The 50 Shades of Green of the CAP Reform Package
With the shape of the Common Agriculture Policy (CAP) package agreed upon by the Parliament and EU Ministers in June 2013, the EEB, CEEweb and representatives of the Commission and Member States debated last week how to get the most out of a ‘grey’ deal for the environment.
The conference began with a somewhat fiery opening session in which EEB Policy Director Pieter de Pous debated with Pierre Bascou from DG Agriculture over the shade of green, if at all, the package is for the environment. Pieter de Pous opened by arguing that to say the CAP reform was a disappointing outcome for the environment would be an understatement. According to Pieter de Pous, an emptied out budget, exemptions, weakened measures and cross-compliance, and an equivalence mechanism have all diminished the potential of the CAP to implement environmental measures. Pierre Bascou meanwhile defended the package, which he said has multiple objectives to balance, including environmental, social and economic. He pointed out that 30% of the direct payments from Pillar I would be used to support the improvement of environmental sustainability. He outlined how direct greening payment measures would compensate farmers for the cost of implementing green measures. These measures, he argued needed to be simple but effective given the limited resources of the Commission. Greening measures include requirements for crop diversification, the maintenance of permanent grasslands and for ecological focus areas (EFAs), however, they do also allow the possibility for equivalent practices to qualify for funding.

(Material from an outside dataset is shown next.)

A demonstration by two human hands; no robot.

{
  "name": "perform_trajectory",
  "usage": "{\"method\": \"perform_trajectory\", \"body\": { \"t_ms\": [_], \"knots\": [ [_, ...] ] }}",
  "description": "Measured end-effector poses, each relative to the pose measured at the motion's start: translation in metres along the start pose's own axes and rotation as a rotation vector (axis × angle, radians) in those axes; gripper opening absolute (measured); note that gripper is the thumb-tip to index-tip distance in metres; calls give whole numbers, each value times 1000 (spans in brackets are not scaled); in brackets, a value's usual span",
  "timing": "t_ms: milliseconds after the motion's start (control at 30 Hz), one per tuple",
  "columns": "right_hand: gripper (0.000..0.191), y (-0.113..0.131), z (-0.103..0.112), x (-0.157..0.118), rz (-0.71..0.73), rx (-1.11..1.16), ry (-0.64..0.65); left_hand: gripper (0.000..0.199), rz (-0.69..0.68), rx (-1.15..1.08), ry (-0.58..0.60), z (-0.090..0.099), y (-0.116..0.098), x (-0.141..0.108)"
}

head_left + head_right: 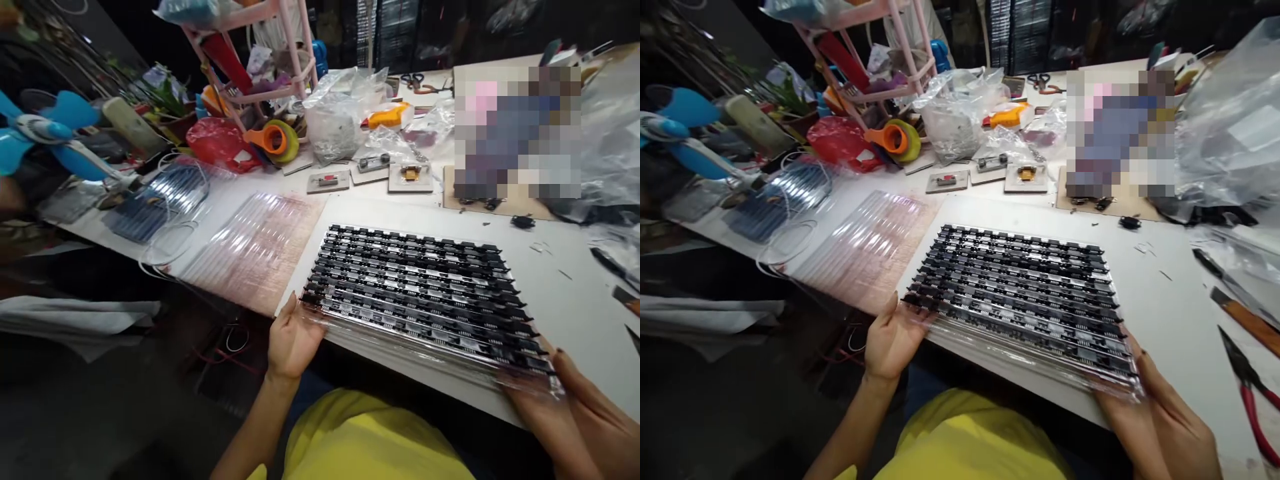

During the second session Pillar 2 of the CAP was examined. The CAP budget has two ‘Pillars’. Pillar 1 is largely made up of direct income support for farmers, and Pillar 2 contains a budget for rural development and conservation measures. Nat Page from CEEWeb, which specialises in rural development in Central and Eastern European countries, outlined the results of a report into the special challenges in this region of Europe. It was clear that specific knowledge at a local and member state level is important to ensure the effectiveness of policies implemented. He emphasised that the best way to protect biodiversity was to work at the farm level, rather than simply using protect areas.
Session 3 contained some policy orientation indications from DG Agriculture and DG Environment. Mike Mackenzie of DG AGRI argued that the glass is full with tools available to protect the environment but that a glass is no good if you don’t drink up. He called for the policy agreed upon to be fully implemented and made the best of. He hoped in particular that people would pay attention to a new feature of CAP – that groups of farmers can now be recipients of funding, allowing greater co-operations and knowledge sharing.